• _DATA BELOW_
● ● ● ● ●
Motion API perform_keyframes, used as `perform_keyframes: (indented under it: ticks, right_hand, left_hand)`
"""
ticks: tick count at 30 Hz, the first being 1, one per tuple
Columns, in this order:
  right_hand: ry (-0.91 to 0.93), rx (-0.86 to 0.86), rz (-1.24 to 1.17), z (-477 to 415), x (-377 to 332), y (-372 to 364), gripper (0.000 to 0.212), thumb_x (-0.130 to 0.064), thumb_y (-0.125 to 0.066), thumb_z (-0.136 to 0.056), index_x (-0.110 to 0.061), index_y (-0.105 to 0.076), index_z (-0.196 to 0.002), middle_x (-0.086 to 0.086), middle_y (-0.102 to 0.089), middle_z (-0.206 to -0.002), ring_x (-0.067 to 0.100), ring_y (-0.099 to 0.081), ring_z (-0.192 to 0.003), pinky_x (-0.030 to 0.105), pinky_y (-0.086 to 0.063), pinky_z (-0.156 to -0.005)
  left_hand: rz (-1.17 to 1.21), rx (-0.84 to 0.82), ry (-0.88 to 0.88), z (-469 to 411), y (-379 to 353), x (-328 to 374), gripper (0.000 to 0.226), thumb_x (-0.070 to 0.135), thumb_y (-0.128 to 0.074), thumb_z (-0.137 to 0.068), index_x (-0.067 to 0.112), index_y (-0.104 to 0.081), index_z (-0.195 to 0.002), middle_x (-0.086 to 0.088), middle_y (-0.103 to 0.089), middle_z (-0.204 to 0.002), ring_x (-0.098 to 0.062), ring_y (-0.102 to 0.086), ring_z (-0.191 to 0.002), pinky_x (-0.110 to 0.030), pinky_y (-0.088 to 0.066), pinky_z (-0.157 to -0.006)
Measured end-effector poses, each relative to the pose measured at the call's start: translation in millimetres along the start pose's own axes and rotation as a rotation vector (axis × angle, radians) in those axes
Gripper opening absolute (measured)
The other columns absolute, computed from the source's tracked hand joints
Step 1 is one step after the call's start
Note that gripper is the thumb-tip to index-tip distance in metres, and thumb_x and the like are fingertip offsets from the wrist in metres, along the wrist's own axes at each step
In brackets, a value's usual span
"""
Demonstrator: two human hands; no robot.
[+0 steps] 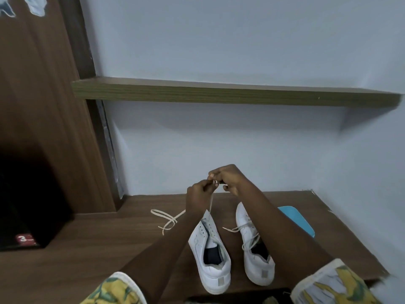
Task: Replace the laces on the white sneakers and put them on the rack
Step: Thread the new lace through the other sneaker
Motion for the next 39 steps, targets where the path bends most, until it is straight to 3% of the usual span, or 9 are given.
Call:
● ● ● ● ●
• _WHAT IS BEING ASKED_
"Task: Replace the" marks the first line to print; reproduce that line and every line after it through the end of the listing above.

• _RESPONSE AREA_
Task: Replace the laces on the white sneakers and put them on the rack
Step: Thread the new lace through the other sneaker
Motion for the next 39 steps, targets where the path bends most, until it is straight to 3% of the usual span, or 9 are given.
Call:

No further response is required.